What to produce: All the lines below should appear again unchanged, though their pictures should not.

Data extract:

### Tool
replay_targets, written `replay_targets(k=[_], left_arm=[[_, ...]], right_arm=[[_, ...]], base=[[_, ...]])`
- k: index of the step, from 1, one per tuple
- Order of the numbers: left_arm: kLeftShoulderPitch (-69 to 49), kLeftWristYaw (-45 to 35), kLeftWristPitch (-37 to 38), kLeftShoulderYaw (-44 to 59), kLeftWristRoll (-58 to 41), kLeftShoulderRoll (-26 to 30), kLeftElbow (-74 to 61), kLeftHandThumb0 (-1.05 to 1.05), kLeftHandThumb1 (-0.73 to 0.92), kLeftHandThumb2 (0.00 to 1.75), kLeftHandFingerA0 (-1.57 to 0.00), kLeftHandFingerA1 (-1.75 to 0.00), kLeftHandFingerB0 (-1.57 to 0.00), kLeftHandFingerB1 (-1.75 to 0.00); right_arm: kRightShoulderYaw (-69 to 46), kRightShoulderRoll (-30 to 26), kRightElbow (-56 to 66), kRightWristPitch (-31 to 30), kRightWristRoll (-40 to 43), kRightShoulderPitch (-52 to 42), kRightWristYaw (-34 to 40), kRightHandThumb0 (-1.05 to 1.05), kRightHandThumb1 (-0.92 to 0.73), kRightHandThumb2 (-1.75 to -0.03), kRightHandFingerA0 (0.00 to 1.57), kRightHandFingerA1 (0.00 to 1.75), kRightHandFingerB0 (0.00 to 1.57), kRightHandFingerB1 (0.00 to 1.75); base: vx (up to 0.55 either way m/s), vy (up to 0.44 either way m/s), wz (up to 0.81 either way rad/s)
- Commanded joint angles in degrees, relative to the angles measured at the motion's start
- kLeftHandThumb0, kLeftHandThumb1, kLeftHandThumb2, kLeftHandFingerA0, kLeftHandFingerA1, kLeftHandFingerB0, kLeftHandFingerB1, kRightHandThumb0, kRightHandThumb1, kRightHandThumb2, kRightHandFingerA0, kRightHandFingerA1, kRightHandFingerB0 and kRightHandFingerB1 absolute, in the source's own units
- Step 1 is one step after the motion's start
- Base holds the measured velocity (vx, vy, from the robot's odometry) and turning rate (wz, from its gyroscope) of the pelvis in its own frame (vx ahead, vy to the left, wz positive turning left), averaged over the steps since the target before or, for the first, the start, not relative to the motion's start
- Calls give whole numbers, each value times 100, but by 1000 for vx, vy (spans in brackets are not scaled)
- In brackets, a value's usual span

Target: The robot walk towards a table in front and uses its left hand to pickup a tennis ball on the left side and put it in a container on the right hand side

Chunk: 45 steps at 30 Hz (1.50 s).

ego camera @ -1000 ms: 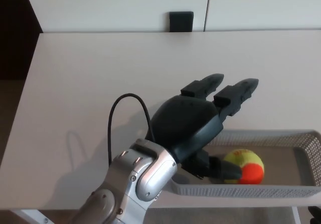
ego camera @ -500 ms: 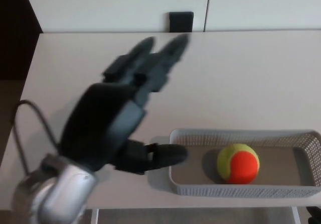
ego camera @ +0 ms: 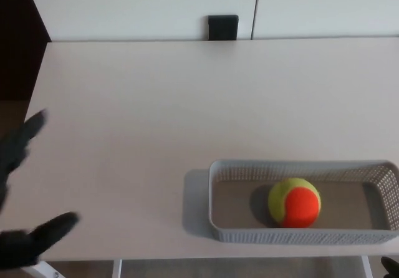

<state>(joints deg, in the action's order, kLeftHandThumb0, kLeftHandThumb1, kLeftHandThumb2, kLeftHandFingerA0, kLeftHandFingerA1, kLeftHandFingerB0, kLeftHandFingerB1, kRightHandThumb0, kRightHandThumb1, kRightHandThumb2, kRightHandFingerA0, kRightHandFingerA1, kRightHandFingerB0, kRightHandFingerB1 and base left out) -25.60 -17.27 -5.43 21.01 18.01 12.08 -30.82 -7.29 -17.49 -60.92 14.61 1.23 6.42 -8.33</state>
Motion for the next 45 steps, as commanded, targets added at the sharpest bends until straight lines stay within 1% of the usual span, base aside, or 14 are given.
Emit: replay_targets(k=[1,6,15,16,17,28,29,30,33,34,36,37,42,45], left_arm=[[-745,-60,2670,3339,-3012,255,4199,-59,57,59,-12,-29,-15,-27],[-381,219,2625,3295,-2760,426,5463,-75,56,89,-3,-39,-3,-31],[243,954,1993,3150,-2280,904,8756,-73,61,98,-4,-40,-3,-30],[275,947,1854,3230,-2394,826,9015,-35,52,107,0,-49,0,-49],[271,984,1797,3200,-2369,798,9169,-73,64,98,-4,-42,-1,-30],[362,155,1687,2174,-1634,1050,9723,-78,63,96,0,-12,-1,-18],[446,-105,1945,1696,-1278,1028,9534,-68,68,62,-6,-22,-9,-23],[540,-322,2058,1378,-1079,1000,9401,-68,47,82,-6,-30,-7,-29],[651,-687,2254,912,-881,1056,9347,-68,48,86,0,-23,-4,-26],[712,-763,2192,651,-806,1024,9197,-65,58,58,-5,-31,-10,-27],[777,-799,2270,245,-744,970,9042,-62,55,59,-10,-31,-14,-26],[807,-864,2281,147,-744,974,8981,-71,43,78,0,-41,-12,-32],[1238,-1188,1717,-269,-1363,837,8446,-57,53,57,-5,-30,-5,-24],[1403,-1395,1045,-38,-2012,523,8165,-59,40,77,-1,-25,-4,-20]], right_arm=[[-33,-96,-214,67,-60,-361,89,-54,-45,-55,89,60,65,42],[-34,-106,-204,69,-59,-384,70,-53,-45,-55,87,59,66,41],[-22,-122,-332,187,-79,-718,-5,-51,-45,-55,88,60,65,41],[33,-179,-371,85,-135,-775,-49,-55,-45,-56,85,60,63,41],[86,-221,-408,28,-188,-820,-89,-56,-46,-55,86,62,60,42],[153,-334,-757,-258,-193,-835,-501,-60,-32,-75,72,70,50,55],[-6,-428,-924,-298,-27,-852,-766,-55,-43,-55,78,58,55,39],[-207,-493,-995,-242,184,-910,-999,-60,-33,-75,76,67,49,52],[-475,-530,-996,-126,414,-1026,-1086,-59,-46,-55,81,56,55,42],[-669,-527,-804,-151,588,-1202,-1054,-59,-46,-55,76,61,50,46],[-985,-550,-732,-41,799,-1395,-1096,-63,-37,-77,68,66,42,52],[-1044,-548,-774,6,809,-1395,-1030,-67,-37,-76,69,66,45,51],[-1840,-465,-884,169,1183,-1454,-933,-60,-42,-53,62,66,42,46],[-2374,-355,-894,362,1471,-1455,-752,-62,-43,-53,43,62,26,41]], base=[[0,0,0],[0,0,0],[0,0,0],[0,0,0],[0,0,0],[0,0,0],[0,0,0],[0,0,0],[0,0,0],[0,0,0],[0,0,0],[0,0,0],[0,0,0],[0,0,0]])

The answer:
### Tool
replay_targets, written `replay_targets(k=[_], left_arm=[[_, ...]], right_arm=[[_, ...]], base=[[_, ...]])`
- k: index of the step, from 1, one per tuple
- Order of the numbers: left_arm: kLeftShoulderPitch (-69 to 49), kLeftWristYaw (-45 to 35), kLeftWristPitch (-37 to 38), kLeftShoulderYaw (-44 to 59), kLeftWristRoll (-58 to 41), kLeftShoulderRoll (-26 to 30), kLeftElbow (-74 to 61), kLeftHandThumb0 (-1.05 to 1.05), kLeftHandThumb1 (-0.73 to 0.92), kLeftHandThumb2 (0.00 to 1.75), kLeftHandFingerA0 (-1.57 to 0.00), kLeftHandFingerA1 (-1.75 to 0.00), kLeftHandFingerB0 (-1.57 to 0.00), kLeftHandFingerB1 (-1.75 to 0.00); right_arm: kRightShoulderYaw (-69 to 46), kRightShoulderRoll (-30 to 26), kRightElbow (-56 to 66), kRightWristPitch (-31 to 30), kRightWristRoll (-40 to 43), kRightShoulderPitch (-52 to 42), kRightWristYaw (-34 to 40), kRightHandThumb0 (-1.05 to 1.05), kRightHandThumb1 (-0.92 to 0.73), kRightHandThumb2 (-1.75 to -0.03), kRightHandFingerA0 (0.00 to 1.57), kRightHandFingerA1 (0.00 to 1.75), kRightHandFingerB0 (0.00 to 1.57), kRightHandFingerB1 (0.00 to 1.75); base: vx (up to 0.55 either way m/s), vy (up to 0.44 either way m/s), wz (up to 0.81 either way rad/s)
- Commanded joint angles in degrees, relative to the angles measured at the motion's start
- kLeftHandThumb0, kLeftHandThumb1, kLeftHandThumb2, kLeftHandFingerA0, kLeftHandFingerA1, kLeftHandFingerB0, kLeftHandFingerB1, kRightHandThumb0, kRightHandThumb1, kRightHandThumb2, kRightHandFingerA0, kRightHandFingerA1, kRightHandFingerB0 and kRightHandFingerB1 absolute, in the source's own units
- Step 1 is one step after the motion's start
- Base holds the measured velocity (vx, vy, from the robot's odometry) and turning rate (wz, from its gyroscope) of the pelvis in its own frame (vx ahead, vy to the left, wz positive turning left), averaged over the steps since the target before or, for the first, the start, not relative to the motion's start
- Calls give whole numbers, each value times 100, but by 1000 for vx, vy (spans in brackets are not scaled)
- In brackets, a value's usual span

Target: The robot walk towards a table in front and uses its left hand to pickup a tennis ball on the left side and put it in a container on the right hand side

Chunk: 45 steps at 30 Hz (1.50 s).

ego camera @ -1000 ms: 
ego camera @ -500 ms: 
ego camera @ +0 ms: 

<state>(joints deg, in the action's order, kLeftHandThumb0, kLeftHandThumb1, kLeftHandThumb2, kLeftHandFingerA0, kLeftHandFingerA1, kLeftHandFingerB0, kLeftHandFingerB1, kRightHandThumb0, kRightHandThumb1, kRightHandThumb2, kRightHandFingerA0, kRightHandFingerA1, kRightHandFingerB0, kRightHandFingerB1 and base left out) -25.60 -17.27 -5.43 21.01 18.01 12.08 -30.82 -7.29 -17.49 -60.92 14.61 1.23 6.42 -8.33</state>
Motion for the next 45 steps, as commanded, targets added at the sharpest bends until straight lines stay within 1% of the usual span, base aside, or 14 are given.
Emit: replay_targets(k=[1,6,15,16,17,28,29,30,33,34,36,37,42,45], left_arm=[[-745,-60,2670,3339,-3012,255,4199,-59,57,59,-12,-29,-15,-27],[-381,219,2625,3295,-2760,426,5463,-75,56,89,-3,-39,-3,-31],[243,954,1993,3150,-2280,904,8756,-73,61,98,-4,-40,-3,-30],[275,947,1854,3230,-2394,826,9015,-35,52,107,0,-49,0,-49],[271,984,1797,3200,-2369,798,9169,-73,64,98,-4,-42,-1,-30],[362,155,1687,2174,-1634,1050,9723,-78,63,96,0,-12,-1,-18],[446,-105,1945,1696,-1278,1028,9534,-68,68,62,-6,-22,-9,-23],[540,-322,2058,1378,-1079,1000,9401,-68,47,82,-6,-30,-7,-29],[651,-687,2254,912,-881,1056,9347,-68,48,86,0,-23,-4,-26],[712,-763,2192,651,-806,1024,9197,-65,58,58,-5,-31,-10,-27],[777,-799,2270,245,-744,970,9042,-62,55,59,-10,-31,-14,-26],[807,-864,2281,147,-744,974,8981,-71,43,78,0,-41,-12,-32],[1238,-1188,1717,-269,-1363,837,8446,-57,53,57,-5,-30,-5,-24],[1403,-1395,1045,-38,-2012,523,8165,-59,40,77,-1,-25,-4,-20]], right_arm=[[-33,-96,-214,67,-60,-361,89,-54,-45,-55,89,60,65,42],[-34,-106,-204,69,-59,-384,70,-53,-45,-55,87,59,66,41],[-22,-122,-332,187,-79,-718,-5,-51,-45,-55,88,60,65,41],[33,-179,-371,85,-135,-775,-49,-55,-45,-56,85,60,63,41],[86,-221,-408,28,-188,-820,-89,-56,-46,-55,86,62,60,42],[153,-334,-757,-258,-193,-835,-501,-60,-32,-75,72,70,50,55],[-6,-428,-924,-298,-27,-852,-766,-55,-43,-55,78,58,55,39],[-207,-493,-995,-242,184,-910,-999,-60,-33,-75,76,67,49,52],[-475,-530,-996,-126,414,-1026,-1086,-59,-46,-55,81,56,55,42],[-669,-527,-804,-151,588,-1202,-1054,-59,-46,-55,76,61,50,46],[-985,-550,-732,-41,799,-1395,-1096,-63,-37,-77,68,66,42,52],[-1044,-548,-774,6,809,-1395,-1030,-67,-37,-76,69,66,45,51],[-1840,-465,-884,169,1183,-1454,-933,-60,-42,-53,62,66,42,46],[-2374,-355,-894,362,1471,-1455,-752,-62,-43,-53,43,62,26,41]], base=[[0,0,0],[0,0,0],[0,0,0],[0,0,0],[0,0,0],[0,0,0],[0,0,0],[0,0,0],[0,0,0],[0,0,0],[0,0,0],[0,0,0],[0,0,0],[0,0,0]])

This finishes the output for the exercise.